*** Records for the task ***

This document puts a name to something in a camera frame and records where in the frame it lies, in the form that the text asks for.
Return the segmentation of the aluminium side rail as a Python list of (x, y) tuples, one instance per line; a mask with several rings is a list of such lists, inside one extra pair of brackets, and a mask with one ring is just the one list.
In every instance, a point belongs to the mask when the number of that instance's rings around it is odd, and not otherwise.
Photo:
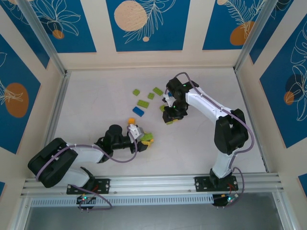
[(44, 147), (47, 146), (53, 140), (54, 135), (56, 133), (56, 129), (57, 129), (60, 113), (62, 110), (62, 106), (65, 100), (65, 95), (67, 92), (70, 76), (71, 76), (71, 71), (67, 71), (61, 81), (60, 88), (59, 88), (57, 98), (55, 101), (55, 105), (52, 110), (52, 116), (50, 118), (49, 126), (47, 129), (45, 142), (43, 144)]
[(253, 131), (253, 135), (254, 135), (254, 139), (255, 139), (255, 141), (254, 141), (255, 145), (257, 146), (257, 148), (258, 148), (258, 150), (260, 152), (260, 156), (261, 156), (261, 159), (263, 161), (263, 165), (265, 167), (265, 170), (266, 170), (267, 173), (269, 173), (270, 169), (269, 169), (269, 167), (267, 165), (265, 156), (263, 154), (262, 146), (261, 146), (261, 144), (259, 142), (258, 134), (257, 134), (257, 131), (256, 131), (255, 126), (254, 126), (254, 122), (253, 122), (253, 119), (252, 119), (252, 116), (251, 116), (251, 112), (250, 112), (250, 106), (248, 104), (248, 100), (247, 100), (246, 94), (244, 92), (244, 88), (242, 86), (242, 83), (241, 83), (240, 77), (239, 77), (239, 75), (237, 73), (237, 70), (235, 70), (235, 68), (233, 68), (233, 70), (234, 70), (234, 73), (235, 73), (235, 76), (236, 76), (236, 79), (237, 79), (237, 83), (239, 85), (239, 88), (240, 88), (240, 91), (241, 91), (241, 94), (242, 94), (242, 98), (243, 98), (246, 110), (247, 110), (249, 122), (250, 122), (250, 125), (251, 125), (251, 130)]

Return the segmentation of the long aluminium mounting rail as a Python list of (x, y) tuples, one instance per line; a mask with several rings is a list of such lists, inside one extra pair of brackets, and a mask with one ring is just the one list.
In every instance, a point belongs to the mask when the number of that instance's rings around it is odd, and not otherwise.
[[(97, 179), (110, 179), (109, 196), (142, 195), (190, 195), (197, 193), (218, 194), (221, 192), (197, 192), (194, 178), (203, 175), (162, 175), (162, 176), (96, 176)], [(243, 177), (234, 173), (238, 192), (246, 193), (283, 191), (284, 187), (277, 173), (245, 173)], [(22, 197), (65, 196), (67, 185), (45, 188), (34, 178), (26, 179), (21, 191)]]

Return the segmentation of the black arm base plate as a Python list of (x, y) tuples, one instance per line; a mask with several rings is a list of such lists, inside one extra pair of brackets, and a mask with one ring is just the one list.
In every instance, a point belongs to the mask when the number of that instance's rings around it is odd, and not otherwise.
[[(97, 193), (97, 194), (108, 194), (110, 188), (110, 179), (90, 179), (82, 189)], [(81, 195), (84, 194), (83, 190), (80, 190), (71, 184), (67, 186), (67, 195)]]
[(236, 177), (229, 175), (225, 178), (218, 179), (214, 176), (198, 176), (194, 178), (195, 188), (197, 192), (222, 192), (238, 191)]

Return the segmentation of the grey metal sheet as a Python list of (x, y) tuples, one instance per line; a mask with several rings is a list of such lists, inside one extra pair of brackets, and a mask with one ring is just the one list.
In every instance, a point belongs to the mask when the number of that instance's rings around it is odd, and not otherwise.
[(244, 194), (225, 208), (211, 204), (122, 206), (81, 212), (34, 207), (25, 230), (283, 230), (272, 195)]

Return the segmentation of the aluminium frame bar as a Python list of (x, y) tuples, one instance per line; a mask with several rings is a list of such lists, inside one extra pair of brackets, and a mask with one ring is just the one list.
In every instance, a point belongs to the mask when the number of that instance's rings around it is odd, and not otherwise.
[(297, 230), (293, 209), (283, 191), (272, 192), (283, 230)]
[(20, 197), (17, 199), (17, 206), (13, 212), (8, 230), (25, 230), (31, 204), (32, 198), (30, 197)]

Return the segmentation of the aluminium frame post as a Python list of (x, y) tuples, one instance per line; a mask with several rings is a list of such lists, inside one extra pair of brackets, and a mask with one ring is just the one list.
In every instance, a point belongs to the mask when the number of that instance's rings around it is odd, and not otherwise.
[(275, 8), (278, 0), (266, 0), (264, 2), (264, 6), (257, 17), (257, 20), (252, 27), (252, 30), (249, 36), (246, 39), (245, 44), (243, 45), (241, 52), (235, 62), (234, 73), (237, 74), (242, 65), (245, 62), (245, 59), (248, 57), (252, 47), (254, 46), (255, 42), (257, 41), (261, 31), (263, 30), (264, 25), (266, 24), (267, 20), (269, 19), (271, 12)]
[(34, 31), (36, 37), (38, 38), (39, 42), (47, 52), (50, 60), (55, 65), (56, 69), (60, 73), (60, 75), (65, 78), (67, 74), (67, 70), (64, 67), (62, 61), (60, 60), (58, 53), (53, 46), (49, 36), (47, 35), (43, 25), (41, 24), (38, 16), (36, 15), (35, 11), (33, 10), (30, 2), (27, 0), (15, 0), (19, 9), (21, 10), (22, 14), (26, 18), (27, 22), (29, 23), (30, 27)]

*** End of Records for the task ***

Output each line of the listing above that has "frame".

This document puts a name to something in a camera frame and records where in the frame it lies, in the form that the text asks for.
Return the segmentation of the aluminium frame bar as a Python list of (x, y) tuples, one instance per line; a mask with several rings is a list of such lists, inside one extra pair of brackets, and a mask with one ring is just the one list.
Return the segmentation of the aluminium frame post as a Python list of (x, y) tuples, one instance per line; a mask with several rings is a list of such lists, inside one extra pair of brackets, and a mask with one ring is just the one list.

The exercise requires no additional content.